- **DESCRIPTION OF THE TASK**: In your answer, reproduce exactly the lines from the beginning of the listing below through the one containing "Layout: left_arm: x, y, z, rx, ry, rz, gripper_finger", and only those lines.
GIVEN MATERIAL below:
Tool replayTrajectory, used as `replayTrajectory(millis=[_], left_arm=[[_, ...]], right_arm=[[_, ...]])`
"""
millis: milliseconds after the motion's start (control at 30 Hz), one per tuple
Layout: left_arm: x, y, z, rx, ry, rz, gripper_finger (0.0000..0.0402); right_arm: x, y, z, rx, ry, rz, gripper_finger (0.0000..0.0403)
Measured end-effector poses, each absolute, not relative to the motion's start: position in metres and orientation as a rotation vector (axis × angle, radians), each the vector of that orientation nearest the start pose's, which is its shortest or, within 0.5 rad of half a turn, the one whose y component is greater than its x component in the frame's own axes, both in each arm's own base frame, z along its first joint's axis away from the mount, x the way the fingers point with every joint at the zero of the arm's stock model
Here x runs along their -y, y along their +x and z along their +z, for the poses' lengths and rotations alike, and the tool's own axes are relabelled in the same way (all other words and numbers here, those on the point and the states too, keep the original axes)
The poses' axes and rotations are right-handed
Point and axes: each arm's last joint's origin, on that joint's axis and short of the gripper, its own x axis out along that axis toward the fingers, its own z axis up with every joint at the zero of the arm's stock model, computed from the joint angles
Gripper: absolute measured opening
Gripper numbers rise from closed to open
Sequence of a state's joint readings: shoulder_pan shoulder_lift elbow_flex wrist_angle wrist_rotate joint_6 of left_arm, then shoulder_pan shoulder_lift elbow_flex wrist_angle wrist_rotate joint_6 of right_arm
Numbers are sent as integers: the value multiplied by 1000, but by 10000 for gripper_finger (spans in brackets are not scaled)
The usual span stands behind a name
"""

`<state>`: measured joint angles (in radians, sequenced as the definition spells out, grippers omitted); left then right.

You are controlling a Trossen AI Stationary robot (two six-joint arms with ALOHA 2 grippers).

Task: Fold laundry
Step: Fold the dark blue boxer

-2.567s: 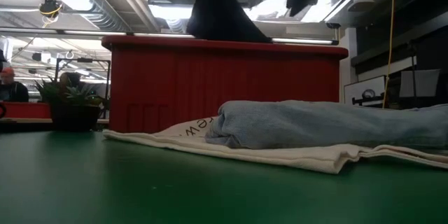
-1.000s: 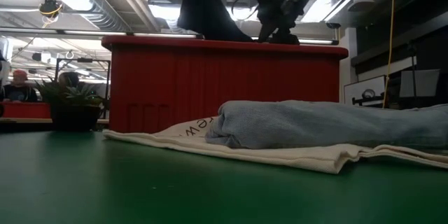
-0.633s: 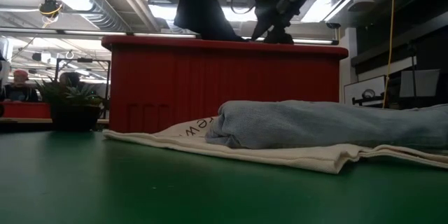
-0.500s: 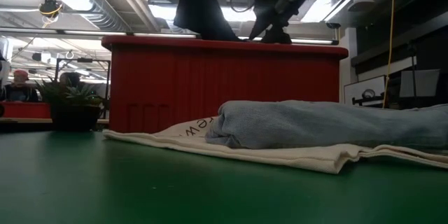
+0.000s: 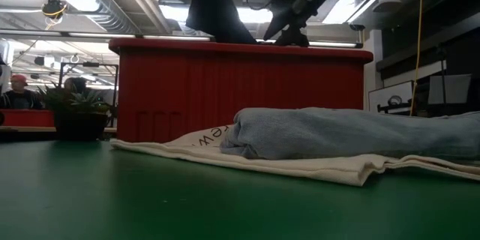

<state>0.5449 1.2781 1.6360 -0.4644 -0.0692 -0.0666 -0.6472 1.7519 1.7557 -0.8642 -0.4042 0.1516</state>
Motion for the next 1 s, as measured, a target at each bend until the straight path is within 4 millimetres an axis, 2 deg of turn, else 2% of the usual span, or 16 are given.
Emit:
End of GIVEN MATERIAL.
- **RESPONSE TO THIS EXERCISE**:
Tool replayTrajectory, used as `replayTrajectory(millis=[_], left_arm=[[_, ...]], right_arm=[[_, ...]])`
"""
millis: milliseconds after the motion's start (control at 30 Hz), one per tuple
Layout: left_arm: x, y, z, rx, ry, rz, gripper_finger (0.0000..0.0402); right_arm: x, y, z, rx, ry, rz, gripper_finger (0.0000..0.0403)

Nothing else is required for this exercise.